Blufader: la soluzione di GFT
In questo contesto, una delle minacce più insidiose che gli utenti devono affrontare lato privacy è il “camfecting”, un termine che indica l’accesso non autorizzato alla webcam di un dispositivo da parte di terzi malintenzionati. Per proteggersi da questa invasione della privacy, sempre più utenti stanno adottando una soluzione semplice ma efficace: i copri webcam, noti anche come webcam cover.
Tuttavia, i copri webcam classici impediscono l’utilizzo della stessa come dispositivo di de-autenticazione. Per ovviare a questo problema abbiamo introdotto una nuova cover che invece di offuscare completamente la webcam, sfocasse semplicemente l’immagine, rendendo irriconoscibili gli utenti. Per validarne l’efficacia, abbiamo dimostrato che i più avanzati algoritmi di AI di anti sfocamento (de-blurring) non sono in grado di rendere nuovamente riconoscibile l’utente.

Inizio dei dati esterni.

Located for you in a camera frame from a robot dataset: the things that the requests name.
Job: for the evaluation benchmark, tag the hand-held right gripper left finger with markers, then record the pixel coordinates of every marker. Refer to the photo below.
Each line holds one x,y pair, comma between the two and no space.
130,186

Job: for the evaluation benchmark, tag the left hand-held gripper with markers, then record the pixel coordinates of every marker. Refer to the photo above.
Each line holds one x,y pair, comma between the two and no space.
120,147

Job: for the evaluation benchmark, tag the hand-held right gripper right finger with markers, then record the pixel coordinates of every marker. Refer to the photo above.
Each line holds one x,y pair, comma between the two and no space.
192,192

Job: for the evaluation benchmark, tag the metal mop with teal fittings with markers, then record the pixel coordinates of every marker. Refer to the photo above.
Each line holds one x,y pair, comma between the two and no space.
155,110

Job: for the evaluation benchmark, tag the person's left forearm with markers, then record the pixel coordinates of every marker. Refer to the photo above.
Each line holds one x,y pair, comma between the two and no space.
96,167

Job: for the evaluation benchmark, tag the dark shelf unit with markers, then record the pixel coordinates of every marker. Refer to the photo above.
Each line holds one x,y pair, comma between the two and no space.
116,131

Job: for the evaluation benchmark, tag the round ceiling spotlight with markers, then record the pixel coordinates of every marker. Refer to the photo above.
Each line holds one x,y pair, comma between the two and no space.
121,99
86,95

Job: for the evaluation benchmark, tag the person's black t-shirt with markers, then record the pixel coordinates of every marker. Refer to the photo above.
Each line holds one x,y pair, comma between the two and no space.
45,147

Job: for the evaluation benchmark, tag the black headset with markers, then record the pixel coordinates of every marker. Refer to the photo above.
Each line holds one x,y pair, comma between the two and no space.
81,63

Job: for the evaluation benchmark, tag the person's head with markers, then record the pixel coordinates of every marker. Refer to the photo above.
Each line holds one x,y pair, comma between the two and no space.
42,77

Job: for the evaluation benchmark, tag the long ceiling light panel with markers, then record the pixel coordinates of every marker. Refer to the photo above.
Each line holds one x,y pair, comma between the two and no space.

Da questo setup nasce Blufader, un nuovo sistema di autenticazione continua, basato su algoritmi di deep learning, che sfrutta il rilevamento e il riconoscimento dei volti sfocati per de-autenticare gli utenti in modo rapido, sicuro e trasparente, preservando la loro privacy.
Blufader è un’estensione del precedente Blufade. In questa versione estesa, è stato integrato un nuovo modulo di riconoscimento facciale per aumentare l’affidabilità, è stata testata la robustezza del sistema contro gli algoritmi di anti-sfocatura e sono stati condotti studi sugli utenti per valutarne l’usabilità.
I test condotti hanno dimostrato l’efficacia di Blufader nel rilevamento di volti sfocati, raggiungendo fino al 95% di precisione e superando sullo stesso dataset altri algoritmi di AI (es. TinaFace, Microsoft Azure v3, Amazon Rekognition, Google Cloud Vision). Blufader è in grado di de-autenticare efficacemente gli utenti fino al 100% di precisione in meno di 3 secondi di “grace period”, soddisfacendo al contempo i requisiti di sicurezza, privacy e usabilità. Inoltre, il modulo di riconoscimento facciale di autenticazione continua di Blufader, basato su una rete neurale siamese permette di riconoscere eventuali volti sfocati diversi da quello dell’utente principale, migliorando la sicurezza complessiva del sistema.